Treat the line with "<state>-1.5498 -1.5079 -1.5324" as the starting point. Write it out and every line after it through the end of the listing below, exactly.

--- Data records ---

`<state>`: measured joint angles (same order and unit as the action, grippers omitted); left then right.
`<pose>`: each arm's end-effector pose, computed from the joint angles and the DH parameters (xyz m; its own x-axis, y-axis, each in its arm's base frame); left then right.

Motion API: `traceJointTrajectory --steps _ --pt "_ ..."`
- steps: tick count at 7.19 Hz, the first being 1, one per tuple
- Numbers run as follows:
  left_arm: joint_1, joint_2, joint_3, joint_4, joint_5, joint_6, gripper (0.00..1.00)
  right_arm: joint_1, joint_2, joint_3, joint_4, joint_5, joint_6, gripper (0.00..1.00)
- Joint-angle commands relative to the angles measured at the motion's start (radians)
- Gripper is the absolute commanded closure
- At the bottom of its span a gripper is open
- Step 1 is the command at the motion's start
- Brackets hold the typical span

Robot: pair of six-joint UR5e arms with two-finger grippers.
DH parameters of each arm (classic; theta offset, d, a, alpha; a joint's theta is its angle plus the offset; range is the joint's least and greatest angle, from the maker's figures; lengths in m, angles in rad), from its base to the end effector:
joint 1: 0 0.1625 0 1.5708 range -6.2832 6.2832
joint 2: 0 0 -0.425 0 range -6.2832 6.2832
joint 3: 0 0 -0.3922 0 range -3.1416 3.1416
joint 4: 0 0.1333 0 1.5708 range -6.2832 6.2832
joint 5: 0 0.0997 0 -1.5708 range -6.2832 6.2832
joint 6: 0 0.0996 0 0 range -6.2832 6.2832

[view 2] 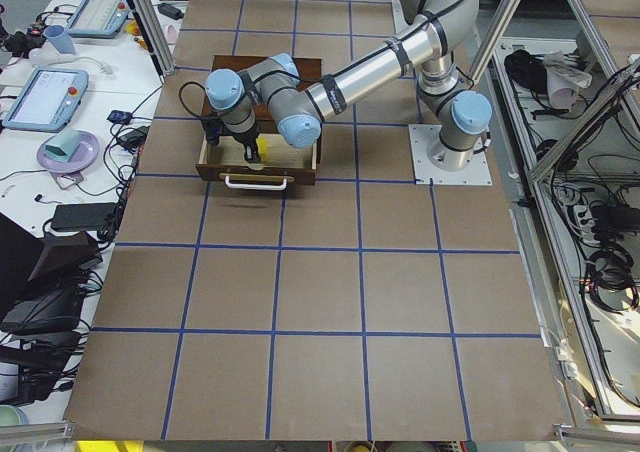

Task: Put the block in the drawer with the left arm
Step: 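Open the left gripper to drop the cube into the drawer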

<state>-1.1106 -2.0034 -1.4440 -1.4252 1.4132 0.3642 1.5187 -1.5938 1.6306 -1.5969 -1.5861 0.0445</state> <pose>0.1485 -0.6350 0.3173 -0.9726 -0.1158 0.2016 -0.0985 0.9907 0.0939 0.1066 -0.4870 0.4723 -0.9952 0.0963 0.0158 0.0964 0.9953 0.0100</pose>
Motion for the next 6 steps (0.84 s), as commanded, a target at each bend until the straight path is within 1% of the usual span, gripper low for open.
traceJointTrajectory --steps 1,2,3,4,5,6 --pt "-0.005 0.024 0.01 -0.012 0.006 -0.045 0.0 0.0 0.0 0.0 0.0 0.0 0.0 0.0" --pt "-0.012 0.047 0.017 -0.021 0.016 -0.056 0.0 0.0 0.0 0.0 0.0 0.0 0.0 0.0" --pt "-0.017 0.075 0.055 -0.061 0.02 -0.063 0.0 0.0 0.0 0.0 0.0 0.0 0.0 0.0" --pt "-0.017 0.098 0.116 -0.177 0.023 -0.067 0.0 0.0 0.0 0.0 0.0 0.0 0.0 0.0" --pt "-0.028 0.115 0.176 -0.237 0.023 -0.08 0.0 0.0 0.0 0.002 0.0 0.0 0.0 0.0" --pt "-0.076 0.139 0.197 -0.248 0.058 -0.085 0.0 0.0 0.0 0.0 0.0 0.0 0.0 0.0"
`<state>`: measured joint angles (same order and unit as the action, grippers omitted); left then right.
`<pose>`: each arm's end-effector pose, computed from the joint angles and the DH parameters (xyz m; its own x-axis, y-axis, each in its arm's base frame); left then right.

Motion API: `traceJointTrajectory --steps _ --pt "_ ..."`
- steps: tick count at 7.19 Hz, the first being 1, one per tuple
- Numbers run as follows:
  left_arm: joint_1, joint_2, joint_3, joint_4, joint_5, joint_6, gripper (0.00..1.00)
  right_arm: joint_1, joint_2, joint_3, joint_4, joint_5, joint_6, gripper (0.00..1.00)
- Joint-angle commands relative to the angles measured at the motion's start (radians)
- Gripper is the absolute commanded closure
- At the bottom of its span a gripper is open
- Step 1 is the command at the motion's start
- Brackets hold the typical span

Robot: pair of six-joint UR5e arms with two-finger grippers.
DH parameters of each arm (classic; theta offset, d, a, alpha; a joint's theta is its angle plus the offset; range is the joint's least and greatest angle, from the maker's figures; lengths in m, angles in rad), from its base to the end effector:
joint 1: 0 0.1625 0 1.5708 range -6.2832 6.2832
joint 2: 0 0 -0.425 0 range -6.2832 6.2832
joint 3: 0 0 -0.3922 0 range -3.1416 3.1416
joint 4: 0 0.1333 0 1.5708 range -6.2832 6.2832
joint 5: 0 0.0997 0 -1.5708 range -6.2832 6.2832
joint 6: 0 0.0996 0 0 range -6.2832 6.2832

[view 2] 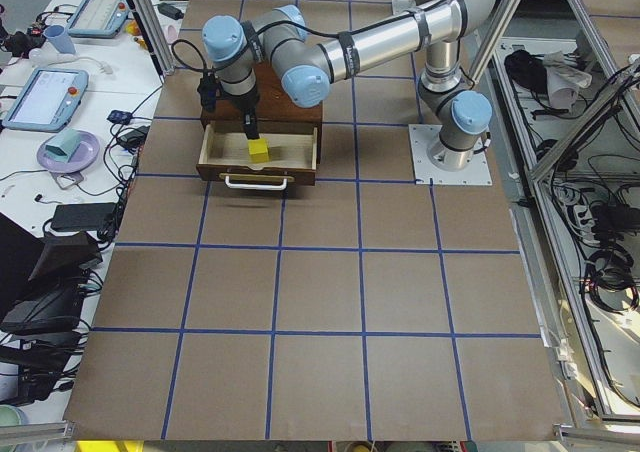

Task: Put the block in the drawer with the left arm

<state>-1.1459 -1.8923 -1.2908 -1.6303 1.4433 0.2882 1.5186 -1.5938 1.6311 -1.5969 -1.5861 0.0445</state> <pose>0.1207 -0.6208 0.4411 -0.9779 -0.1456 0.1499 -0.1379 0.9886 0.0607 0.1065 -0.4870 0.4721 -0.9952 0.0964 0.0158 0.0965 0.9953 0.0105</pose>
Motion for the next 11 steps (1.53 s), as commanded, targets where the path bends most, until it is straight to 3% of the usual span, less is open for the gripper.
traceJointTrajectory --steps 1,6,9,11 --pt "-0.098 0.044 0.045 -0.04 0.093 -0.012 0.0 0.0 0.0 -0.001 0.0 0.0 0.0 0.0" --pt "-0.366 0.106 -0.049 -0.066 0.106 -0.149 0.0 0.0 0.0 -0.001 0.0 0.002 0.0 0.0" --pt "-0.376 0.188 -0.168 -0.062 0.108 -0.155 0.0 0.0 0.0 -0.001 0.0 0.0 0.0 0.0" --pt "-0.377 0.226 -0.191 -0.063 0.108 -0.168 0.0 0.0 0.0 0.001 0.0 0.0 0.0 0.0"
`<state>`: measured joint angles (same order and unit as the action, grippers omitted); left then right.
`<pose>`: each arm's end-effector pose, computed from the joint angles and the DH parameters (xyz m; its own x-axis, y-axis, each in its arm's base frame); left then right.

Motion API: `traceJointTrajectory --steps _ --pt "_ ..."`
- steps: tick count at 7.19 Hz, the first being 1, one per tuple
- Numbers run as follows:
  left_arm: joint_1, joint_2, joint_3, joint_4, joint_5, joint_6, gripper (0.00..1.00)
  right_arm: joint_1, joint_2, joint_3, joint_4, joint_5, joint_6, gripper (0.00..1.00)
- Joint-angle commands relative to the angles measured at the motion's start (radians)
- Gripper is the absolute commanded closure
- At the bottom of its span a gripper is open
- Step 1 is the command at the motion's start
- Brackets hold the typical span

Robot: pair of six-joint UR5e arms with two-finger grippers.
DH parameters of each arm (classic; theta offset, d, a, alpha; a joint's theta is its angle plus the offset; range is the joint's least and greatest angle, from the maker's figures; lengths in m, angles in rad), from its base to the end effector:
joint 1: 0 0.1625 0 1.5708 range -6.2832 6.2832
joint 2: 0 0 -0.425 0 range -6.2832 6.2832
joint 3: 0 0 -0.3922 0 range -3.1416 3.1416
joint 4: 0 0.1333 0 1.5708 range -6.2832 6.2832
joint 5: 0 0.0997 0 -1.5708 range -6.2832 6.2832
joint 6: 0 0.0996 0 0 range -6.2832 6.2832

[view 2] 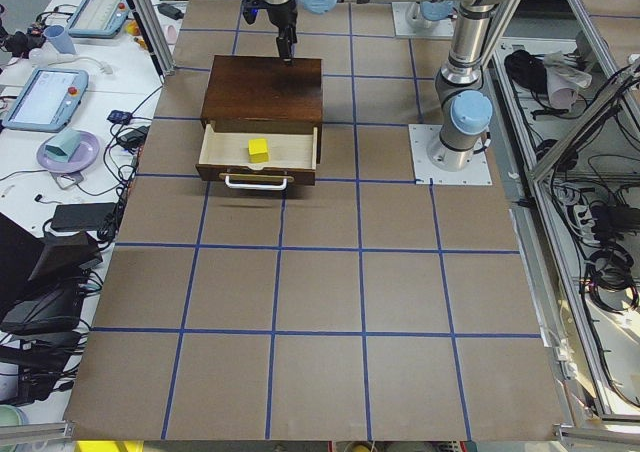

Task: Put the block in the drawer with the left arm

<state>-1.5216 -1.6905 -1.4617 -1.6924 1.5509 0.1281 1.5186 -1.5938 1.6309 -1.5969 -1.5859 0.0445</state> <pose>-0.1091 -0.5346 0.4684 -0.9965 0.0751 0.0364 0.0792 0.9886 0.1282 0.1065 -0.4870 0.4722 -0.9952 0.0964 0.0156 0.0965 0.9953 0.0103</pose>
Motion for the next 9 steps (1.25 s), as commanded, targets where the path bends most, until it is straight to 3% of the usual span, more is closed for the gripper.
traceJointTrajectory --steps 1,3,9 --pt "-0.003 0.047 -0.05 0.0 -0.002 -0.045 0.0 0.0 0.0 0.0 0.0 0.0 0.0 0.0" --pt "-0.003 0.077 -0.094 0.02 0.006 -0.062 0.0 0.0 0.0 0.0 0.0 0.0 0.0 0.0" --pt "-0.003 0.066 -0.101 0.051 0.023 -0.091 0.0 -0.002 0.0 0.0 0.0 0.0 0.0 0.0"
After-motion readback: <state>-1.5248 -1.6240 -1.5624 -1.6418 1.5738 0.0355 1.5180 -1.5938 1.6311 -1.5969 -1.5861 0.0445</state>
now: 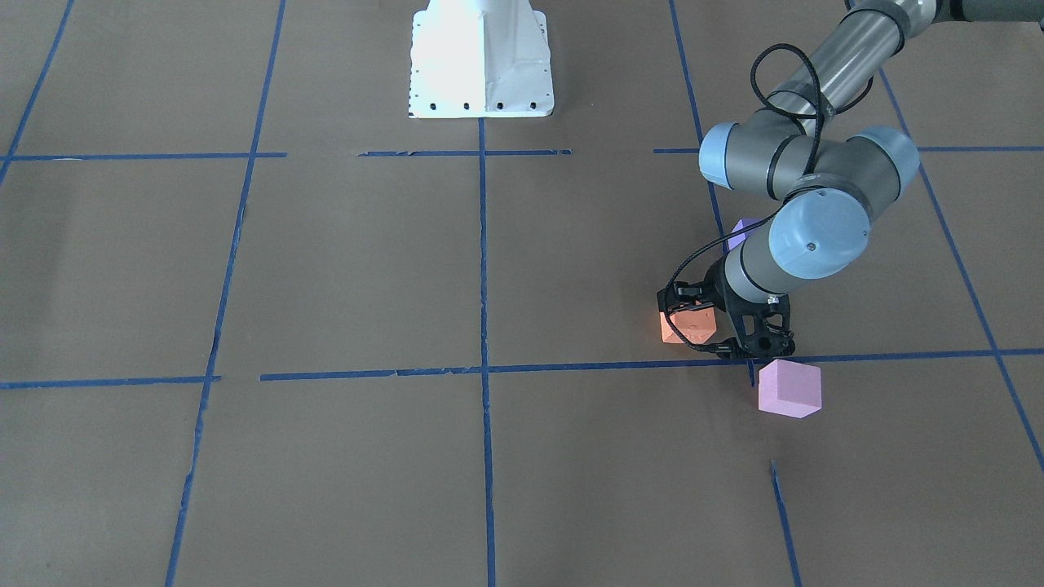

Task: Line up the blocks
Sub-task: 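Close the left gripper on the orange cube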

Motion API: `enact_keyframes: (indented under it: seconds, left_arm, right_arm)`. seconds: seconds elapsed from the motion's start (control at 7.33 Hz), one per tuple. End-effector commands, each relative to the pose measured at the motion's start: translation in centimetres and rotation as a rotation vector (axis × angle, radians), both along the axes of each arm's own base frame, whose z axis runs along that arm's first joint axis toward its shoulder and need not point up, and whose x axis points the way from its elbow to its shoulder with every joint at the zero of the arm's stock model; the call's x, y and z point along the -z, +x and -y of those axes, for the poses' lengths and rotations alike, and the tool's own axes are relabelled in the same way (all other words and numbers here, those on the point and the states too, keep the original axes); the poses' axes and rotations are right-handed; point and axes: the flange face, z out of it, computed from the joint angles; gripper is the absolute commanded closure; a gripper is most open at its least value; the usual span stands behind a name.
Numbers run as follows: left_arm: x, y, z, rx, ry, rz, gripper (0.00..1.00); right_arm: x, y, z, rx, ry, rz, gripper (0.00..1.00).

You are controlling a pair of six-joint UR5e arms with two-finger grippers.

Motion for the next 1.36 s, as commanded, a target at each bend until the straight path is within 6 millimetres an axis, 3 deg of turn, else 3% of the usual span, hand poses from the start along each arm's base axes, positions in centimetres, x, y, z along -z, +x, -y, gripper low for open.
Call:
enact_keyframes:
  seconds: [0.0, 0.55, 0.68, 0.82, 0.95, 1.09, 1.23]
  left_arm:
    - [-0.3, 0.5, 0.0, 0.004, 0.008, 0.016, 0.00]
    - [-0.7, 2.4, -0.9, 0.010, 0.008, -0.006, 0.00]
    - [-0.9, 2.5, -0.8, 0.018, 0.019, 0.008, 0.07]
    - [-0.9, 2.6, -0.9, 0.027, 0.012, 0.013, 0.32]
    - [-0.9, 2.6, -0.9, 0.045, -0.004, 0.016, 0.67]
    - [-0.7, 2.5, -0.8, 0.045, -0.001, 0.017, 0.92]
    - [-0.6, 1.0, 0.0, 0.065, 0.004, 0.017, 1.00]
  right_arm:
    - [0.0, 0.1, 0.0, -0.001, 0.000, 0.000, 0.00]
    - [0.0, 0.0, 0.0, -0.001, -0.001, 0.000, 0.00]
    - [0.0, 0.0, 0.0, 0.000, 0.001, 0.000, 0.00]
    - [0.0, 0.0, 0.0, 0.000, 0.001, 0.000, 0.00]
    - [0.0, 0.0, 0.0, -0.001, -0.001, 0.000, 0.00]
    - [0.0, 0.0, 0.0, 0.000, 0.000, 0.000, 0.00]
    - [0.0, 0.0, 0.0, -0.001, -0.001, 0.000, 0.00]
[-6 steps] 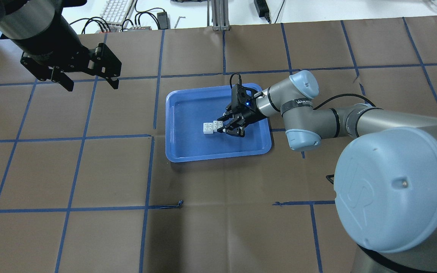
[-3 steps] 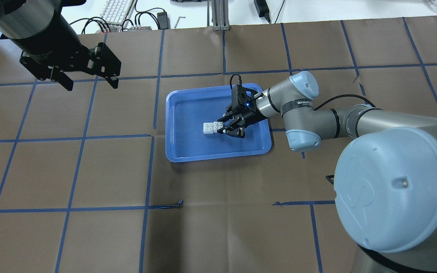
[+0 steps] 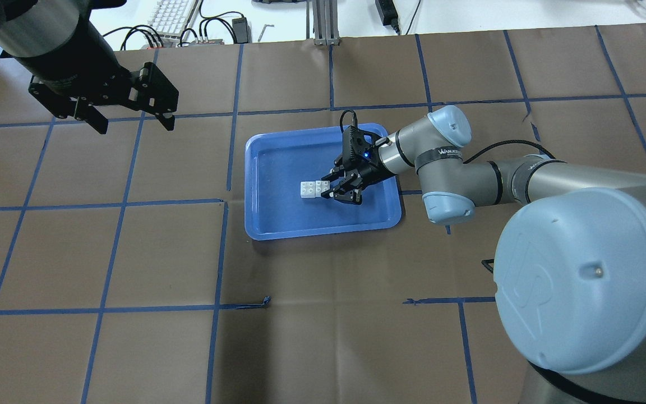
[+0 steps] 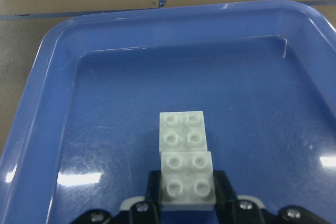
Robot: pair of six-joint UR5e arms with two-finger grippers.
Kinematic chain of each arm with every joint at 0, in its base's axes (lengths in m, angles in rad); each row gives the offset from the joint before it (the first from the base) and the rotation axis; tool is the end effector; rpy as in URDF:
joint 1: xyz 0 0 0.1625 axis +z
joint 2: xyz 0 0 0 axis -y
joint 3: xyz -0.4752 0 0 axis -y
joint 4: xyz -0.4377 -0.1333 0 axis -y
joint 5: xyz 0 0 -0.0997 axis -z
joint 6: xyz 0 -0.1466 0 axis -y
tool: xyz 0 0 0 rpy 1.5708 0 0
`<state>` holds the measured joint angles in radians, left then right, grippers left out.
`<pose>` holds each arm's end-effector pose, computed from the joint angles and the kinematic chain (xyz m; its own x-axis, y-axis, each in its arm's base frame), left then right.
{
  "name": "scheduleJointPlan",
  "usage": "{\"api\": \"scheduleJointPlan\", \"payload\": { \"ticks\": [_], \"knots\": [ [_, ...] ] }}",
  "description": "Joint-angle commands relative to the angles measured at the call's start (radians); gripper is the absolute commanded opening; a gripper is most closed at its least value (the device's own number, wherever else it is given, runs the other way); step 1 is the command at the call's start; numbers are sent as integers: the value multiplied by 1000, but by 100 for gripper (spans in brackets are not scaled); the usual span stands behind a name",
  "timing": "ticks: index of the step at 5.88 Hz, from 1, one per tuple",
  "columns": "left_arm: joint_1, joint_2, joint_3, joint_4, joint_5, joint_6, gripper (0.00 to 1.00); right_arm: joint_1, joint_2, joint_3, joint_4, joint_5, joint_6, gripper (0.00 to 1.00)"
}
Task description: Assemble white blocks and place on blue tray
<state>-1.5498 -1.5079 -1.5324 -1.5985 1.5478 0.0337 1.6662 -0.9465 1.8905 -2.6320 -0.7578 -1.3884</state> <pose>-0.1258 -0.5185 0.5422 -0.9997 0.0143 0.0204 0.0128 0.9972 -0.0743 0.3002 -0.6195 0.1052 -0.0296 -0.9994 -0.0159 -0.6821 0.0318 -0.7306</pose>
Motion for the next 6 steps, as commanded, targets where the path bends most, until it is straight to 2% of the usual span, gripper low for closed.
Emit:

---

* _Result for this task_
<state>-1.5498 -1.5079 -1.5324 -1.5985 1.5478 0.0337 1.6662 -0.9465 1.8905 -2.6320 -0.7578 -1.3884</state> <pose>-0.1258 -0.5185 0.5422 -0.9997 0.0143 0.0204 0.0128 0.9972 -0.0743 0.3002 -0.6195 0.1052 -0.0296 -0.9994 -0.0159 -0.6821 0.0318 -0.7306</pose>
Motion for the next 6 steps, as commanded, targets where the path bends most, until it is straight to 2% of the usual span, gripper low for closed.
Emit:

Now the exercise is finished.